» Input data:

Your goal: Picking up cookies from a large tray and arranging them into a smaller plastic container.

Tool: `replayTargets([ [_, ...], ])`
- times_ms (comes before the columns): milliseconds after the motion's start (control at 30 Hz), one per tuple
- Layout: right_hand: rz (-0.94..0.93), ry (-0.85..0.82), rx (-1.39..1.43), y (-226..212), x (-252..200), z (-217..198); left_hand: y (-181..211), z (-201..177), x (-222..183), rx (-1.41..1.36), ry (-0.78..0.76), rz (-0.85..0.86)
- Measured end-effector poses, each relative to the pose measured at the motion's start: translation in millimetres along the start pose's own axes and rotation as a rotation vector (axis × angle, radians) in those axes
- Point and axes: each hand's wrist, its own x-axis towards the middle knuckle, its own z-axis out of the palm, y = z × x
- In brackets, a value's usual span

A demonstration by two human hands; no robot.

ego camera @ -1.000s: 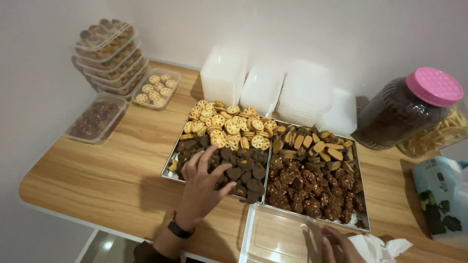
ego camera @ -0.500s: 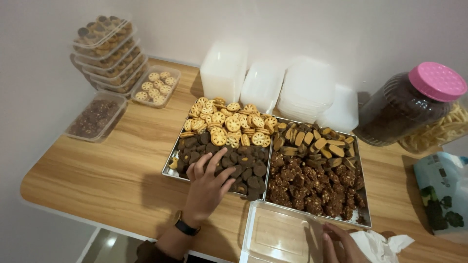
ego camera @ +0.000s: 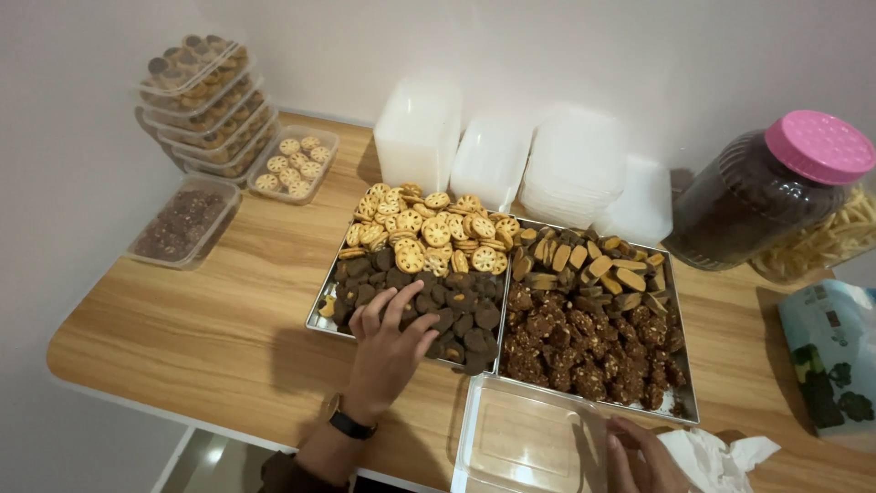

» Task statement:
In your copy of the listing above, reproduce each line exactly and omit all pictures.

» Worked solution:
Your goal: Picking up cookies from a large tray and arranging them into a smaller plastic container.

Tool: `replayTargets([ [_, ...], ])`
- times_ms (comes before the columns): milliseconds after the motion's start (control at 30 Hz), one per tuple
- Layout: right_hand: rz (-0.94..0.93), ry (-0.85..0.82), rx (-1.39..1.43), y (-226..212), x (-252..200), z (-217..198); left_hand: y (-181..211), z (-201..177), x (-222..183), rx (-1.41..1.36), ry (-0.78..0.76), rz (-0.85..0.86)
- Measured end-effector poses, each relative to the pose measured at the motion's start: translation in millimetres along the start pose's own axes and rotation as a rotation vector (axis × angle, radians) in those axes
- Point and axes: each hand's wrist, its own x-axis towards the middle knuckle, its own z-axis out of the palm, y = z × x
- In brackets, a value's usual span

A demonstration by two human hands; no robot.

ego camera @ -1.000s: 
ego camera @ -0.500s: 
ego camera @ +0.000s: 

The complete output has now been given.